§ Instructions to follow: Set down each line of the material that follows, exactly, with no pictures.
---*---
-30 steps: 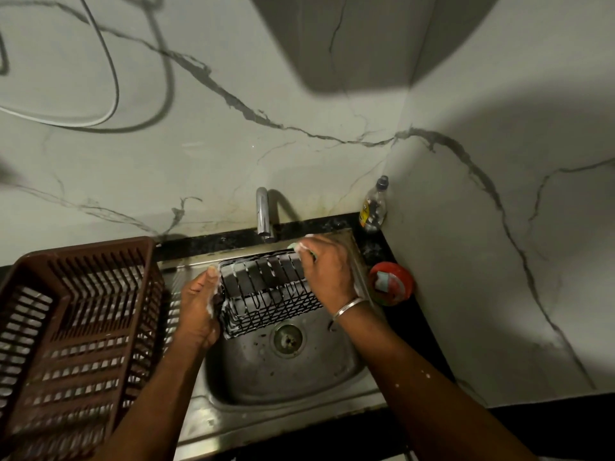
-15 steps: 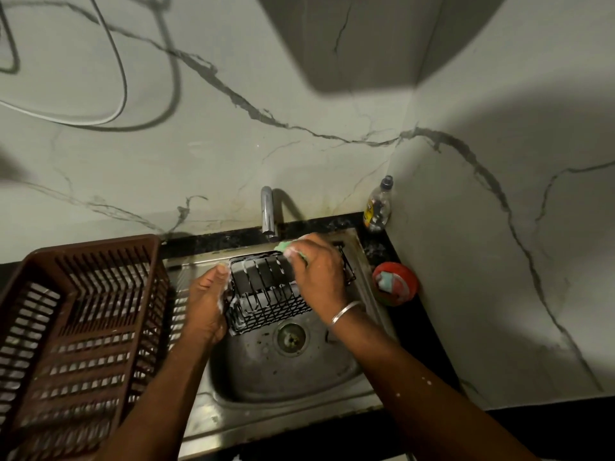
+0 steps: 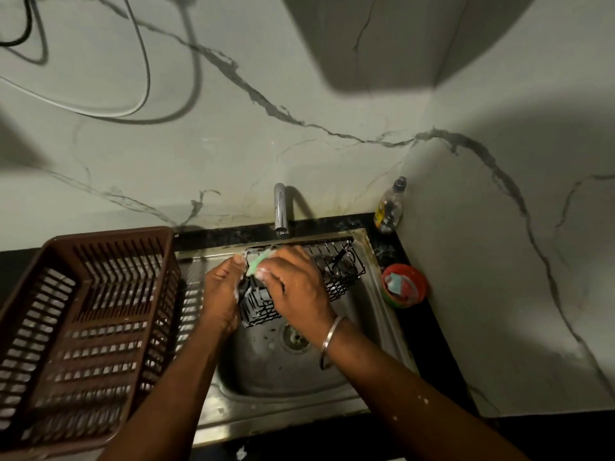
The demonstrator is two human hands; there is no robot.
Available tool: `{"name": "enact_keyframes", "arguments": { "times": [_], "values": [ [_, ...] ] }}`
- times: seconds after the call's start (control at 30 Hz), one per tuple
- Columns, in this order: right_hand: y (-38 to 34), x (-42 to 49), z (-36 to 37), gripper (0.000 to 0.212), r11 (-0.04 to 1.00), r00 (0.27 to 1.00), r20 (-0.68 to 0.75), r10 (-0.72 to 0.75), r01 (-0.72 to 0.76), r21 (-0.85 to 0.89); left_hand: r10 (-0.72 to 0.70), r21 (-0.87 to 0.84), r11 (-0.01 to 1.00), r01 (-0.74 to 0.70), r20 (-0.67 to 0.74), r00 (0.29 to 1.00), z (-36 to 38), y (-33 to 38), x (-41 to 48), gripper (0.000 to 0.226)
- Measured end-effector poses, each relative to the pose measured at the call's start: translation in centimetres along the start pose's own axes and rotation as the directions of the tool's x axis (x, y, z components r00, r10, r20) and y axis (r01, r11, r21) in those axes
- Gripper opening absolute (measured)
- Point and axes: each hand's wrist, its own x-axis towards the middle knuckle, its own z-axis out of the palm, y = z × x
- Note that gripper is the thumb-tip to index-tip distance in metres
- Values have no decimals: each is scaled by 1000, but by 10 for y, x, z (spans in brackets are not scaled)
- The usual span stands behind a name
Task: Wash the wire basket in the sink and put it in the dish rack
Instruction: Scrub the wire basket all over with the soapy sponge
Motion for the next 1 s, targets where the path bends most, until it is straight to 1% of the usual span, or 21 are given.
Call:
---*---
§ Solved problem:
-30 steps: 
-15 steps: 
+0 steps: 
The demonstrator is two human hands; there is no robot.
Available tool: `{"name": "enact_keyframes", "arguments": { "times": [_], "values": [ [_, ...] ] }}`
- times: seconds after the call's start (control at 30 Hz), one per tuple
- Columns, in this order: right_hand: y (-38 to 34), x (-42 to 49), z (-36 to 37), gripper (0.000 to 0.212), r11 (-0.04 to 1.00), r00 (0.27 to 1.00), r20 (-0.68 to 0.75), r10 (-0.72 to 0.75), r01 (-0.72 to 0.76), r21 (-0.85 to 0.89); left_hand: r10 (-0.72 to 0.70), r21 (-0.87 to 0.84), r11 (-0.01 to 1.00), r01 (-0.74 to 0.70), r20 (-0.67 to 0.74), r00 (0.29 to 1.00), z (-36 to 38), y (-33 to 38), x (-41 to 48), gripper (0.000 to 0.226)
- Measured end-effector poses, each relative to the pose measured at the call's start: translation in centimetres along the start pose's own axes and rotation as the directions of the tool's x axis (x, y, z components r00, r10, r20) and y axis (r01, r11, r21) in those axes
- Gripper opening absolute (measured)
- Point and axes: each hand's wrist, its own x-axis towards the middle knuckle, its own z-axis out of the palm, y = z × x
- Note that gripper is the thumb-tip to index-tip distance in metres
- Values have no decimals: each is scaled by 1000, but by 10 for y, x, z (spans in brackets are not scaled)
- The usual span stands behind a name
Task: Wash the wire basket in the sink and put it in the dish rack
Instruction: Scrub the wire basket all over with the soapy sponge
Motion for the next 1 s, targets where the path bends most, until it is straight to 1% of the usual span, or 21 are given.
Call:

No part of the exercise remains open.